I used to think that as I floated in the Gulf of Mexico with my mother. That hot sun, the bathwater warm of the ocean, the smell of salt and sand and sunscreen. The jewel-green water lifted my body and I floated effortlessly. My mother sang, soft ballads by Joan Baez and Joni Mitchell, Norah Jones. Her voice was sweet and melodic, mingling with the calling of the gulls. What did we know about death? Maybe Kreskey killed me that day, and my soul moved to Florida with my mother.
With effort, I push myself to sitting.
“You have really fucked this up,” Tess says. “Does anyone even know you’re here?”
I can’t even see her; she’s just a disembodied voice. I pull my shirt up over my nose to block out the odor. My phone, my flashlight, all my tools are in that pack.
You never leave the fucking pack out of arm’s reach. What is this, amateur hour?
I can move everything—fingers and toes.
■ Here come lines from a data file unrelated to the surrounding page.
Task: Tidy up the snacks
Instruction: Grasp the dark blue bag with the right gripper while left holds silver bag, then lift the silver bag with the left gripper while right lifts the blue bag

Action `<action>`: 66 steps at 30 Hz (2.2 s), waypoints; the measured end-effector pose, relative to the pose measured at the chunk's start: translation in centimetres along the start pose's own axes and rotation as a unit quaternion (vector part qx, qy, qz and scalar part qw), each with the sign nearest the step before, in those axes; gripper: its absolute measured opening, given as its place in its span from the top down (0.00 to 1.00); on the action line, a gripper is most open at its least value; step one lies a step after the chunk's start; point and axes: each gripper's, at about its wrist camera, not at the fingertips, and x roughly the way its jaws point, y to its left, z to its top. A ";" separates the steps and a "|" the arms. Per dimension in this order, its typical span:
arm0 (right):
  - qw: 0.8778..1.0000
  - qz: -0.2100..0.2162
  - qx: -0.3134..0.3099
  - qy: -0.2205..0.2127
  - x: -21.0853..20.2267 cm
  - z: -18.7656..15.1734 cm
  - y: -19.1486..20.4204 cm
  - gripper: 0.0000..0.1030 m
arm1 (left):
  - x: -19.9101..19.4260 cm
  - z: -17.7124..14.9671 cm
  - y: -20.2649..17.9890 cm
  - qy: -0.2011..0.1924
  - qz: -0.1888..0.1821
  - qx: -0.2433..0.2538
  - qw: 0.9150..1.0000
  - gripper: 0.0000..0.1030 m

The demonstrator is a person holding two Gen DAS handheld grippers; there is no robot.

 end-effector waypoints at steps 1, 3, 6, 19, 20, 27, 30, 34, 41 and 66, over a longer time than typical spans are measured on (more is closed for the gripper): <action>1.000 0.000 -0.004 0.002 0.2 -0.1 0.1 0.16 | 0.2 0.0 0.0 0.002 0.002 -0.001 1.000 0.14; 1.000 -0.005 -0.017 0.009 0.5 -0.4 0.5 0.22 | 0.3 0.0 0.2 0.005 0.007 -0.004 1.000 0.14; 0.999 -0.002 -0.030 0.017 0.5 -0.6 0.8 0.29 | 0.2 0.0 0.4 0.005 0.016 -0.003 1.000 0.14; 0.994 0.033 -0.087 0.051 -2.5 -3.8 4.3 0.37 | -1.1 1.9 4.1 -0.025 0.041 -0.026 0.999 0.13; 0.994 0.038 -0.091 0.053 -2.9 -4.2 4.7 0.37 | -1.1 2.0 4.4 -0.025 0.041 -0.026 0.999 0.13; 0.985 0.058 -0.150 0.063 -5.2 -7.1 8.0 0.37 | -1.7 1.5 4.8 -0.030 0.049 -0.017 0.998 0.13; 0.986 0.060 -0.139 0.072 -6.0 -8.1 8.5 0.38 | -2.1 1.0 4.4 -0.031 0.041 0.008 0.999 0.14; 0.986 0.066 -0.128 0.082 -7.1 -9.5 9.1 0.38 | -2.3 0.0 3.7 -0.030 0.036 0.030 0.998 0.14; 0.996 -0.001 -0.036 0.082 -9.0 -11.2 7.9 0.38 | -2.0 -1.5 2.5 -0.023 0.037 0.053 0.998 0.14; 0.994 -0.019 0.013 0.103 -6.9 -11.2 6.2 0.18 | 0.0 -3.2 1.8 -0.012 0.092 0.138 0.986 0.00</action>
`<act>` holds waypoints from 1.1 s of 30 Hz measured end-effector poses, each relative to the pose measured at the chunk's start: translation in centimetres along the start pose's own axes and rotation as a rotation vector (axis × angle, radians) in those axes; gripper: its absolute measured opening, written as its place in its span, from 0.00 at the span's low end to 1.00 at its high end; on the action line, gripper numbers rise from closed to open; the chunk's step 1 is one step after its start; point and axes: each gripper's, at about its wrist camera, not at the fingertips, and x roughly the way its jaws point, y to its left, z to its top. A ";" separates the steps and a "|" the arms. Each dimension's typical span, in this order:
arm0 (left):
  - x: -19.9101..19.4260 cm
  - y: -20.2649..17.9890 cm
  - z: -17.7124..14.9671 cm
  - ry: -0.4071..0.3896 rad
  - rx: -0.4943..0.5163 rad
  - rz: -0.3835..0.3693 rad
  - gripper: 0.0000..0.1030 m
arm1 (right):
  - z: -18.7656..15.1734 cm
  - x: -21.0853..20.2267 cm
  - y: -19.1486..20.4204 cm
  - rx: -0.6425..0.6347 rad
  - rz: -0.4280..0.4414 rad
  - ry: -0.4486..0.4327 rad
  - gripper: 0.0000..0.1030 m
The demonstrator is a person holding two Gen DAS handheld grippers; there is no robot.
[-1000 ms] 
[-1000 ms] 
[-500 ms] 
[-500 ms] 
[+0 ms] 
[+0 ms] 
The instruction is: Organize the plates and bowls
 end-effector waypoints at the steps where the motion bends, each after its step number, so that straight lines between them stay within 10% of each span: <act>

There’s pain—head, shoulder, hip, leg. Knee b
adly twisted. But there isn’t that crazy pain from a break, everything is intact. Everything moves. I can only chalk it up to my vigorous fighting and exercise routine, muscles strong and flexible. Bend and bounce or break and shatter.
“Hello?”
A frightened whisper coming from my right.
“Hello?” I answer.
“Who’s there?”
“Billy?” I venture. “Billy Martin? Is that you?”
A sniffle. “Yes.”
I get on all fours and crawl toward the voice. “I’m here to help.”
Which is ridiculous because we’re both trapped down here, thanks to my utter ineptitude.
“Do you have a light?”
“No,” he says. “Don’t you?”
“Is there anyone else down here?”
I come to the bars of a cage. There’s not a single pinprick of light. I’m completely blind. I put my hands on the bars and feel a set of bony fingers. I cover them with mine. The kid absolutely reeks; I try not to retch.
“There were others,” he whispers. “But it’s been quiet for a while. Do you have any food? Any water?”
In my pack, yes. Protein bars. A bottle filled with water. “No,” I say. “I’m sorry.”
“How are you going to get us out of here?” His voice is a desperate croak. “Did you—fall in?”
“Don’t worry,” I tell him, deeply worried myself. “We’ll figure it out.”
I handed you your coat, Rain, and your mask, and I let you go. I knew you’d wait in the car—that you wouldn’t leave me or go to the police. Because I knew you—your heart, your mind, or thought I did. I knew when I left that house, you’d be waiting for me with the engine running, just like we planned.
I was ready. He was in charge—and I wanted him to be. That part of me that didn’t care what he did, or who he hurt, who wasn’t afraid and who didn’t have nightmares.